How to speed up language-tool-python library use case

1.8k Views Asked by At

I have a pandas dataframe with 3 million rows of social media comments. I'm using the language-tool-python library to find the number of grammatical errors in a comment. Afaik the language-tool library by default sets up a local language-tool server on your machine and queries responses from that.

Getting the number of grammatical errors is just consists of creating an instance of the language tool object and calling the .check() method with the string you want to check as a parameter.

>>> tool = language_tool_python.LanguageTool('en-US')
>>> text = 'A sentence with a error in the Hitchhiker’s Guide tot he Galaxy'
>>> matches = tool.check(text)
>>> len(matches)
2

So the method I used is df['body_num_errors'] = df['body'].apply(lambda row: len(tool.check(row))). Now I am pretty sure this works. Its quite straight forward. This single line of code has been running for the past hour.

Because running the above example took 10-20 second, so with 3 million instances, it might as well take virtually forever.

Is there any way I can cut my losses and speed this process up? Would iterating over every row and putting the whole thing inside of a threadpoolexecutor help? Intuitively it makes sense to me as its a I/O bound task.

I am open to any suggestions as to how to speed up this process and if the above method works would appreciate if someone can show me some sample code.

edit - Correction.

It takes 10-20 seconds along with the instantiation, calling the method is almost instantaneous.

4

There are 4 best solutions below

0
jxmorris12 On BEST ANSWER

I'm the creator of language_tool_python. First, none of the comments here make sense. The bottleneck is in tool.check(); there is nothing slow about using pd.DataFrame.map().

LanguageTool is running on a local server on your machine. There are at least two major ways to speed this up:

Method 1: Initialize multiple servers

servers = []
for i in range(100):
  servers.append(language_tool_python.LanguageTool('en-US'))

Then call to each server from a different thread. Or alternatively initialize each server within its own thread.

Method 2: Increase the thread count

LanguageTool takes a maxCheckThreads option – see the LT HTTPServerConfig documentation – so you could also try playing around with that? From a glance at LanguageTool's source code, it looks like the default number of threads in a single LanguageTool server is 10.

4
Taslim On

If you are worried about scaling up with pandas, switch to Dask instead. It integrates with Pandas and will use multiple cores in your CPU, which I am assuming you have, instead of a single-core that pandas use. This helps parallelize the 3 million instances and can speed up your execution time. You can read more about dask here or see an example here.

0
liakoyras On

In the documentation, we can see that language-tool-python has the configuration option maxSpellingSuggestions.

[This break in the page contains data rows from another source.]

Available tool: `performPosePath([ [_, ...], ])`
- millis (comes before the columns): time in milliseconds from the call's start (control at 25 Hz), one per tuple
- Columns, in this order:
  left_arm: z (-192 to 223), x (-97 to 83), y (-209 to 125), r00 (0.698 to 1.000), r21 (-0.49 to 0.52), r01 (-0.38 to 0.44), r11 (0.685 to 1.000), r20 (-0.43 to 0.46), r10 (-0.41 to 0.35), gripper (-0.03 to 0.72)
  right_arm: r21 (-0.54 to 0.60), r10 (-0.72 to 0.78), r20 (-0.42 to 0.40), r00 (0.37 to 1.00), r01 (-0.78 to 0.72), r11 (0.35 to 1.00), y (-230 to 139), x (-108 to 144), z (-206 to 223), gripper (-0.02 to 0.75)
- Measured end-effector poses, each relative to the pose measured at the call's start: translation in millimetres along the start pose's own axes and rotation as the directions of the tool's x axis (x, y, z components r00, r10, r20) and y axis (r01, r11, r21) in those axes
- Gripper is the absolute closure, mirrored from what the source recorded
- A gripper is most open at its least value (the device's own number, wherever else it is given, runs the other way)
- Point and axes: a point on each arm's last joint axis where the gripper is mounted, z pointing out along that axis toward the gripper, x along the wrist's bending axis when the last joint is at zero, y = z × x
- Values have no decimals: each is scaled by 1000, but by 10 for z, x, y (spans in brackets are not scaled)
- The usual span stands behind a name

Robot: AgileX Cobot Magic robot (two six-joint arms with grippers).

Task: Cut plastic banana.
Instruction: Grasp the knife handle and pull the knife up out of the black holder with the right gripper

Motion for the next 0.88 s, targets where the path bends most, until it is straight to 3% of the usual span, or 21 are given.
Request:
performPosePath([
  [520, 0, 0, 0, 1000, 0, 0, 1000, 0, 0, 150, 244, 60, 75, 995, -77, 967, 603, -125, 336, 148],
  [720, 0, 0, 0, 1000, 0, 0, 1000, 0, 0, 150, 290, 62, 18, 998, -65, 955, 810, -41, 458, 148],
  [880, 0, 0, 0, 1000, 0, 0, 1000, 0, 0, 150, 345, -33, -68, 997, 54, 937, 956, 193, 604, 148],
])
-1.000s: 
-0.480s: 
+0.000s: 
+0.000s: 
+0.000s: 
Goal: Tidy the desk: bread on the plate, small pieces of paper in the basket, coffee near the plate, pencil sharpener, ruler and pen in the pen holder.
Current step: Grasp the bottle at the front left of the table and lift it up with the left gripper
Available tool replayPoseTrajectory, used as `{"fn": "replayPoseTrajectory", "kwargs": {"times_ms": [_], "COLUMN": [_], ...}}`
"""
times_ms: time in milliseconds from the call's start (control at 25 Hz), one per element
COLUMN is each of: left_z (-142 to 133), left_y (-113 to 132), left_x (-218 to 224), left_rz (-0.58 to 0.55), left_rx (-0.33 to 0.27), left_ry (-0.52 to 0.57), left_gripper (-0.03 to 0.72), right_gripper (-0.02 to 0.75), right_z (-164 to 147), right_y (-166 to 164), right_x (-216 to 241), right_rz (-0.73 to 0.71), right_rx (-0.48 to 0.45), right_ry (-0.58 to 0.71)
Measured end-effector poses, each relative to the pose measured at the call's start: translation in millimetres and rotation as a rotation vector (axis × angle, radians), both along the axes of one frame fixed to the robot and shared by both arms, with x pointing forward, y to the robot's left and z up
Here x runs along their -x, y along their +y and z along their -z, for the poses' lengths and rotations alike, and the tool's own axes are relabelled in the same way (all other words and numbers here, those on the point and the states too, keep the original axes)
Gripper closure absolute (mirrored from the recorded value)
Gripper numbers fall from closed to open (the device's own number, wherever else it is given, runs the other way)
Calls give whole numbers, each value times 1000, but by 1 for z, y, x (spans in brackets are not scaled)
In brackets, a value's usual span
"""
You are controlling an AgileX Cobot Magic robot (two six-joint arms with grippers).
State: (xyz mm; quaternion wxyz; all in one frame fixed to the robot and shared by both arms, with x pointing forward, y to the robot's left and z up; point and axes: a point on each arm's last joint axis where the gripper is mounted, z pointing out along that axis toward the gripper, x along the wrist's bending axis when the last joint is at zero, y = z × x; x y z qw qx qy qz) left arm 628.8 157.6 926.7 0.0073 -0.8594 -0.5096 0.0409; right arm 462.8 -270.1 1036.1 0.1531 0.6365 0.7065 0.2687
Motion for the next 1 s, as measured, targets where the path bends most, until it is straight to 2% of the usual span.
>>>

However, despite the name of the variable and the default value being 0, I have noticed that the code runs noticeably faster (almost 2 times faster) when this parameter is actually set to 1.

I don't know where this discrepancy comes from, and the documentation does not mention anything specific about the default behavior. It is a fact however that (at least for my own dataset, which I don't think can affect this much the running time) this setting improves the performance.

Example initialization:

import language_tool_python

language_tool = language_tool_python.LanguageTool('en-US', config={'maxSpellingSuggestions': 1})
0
Rawan Jarrar On

Make sure to create an instance "instance of the language tool" once.
Then for each row, call method "or function depending on your code pattern" that includes the rest of the code logic

 matches = tool.check(text)
 len(matches)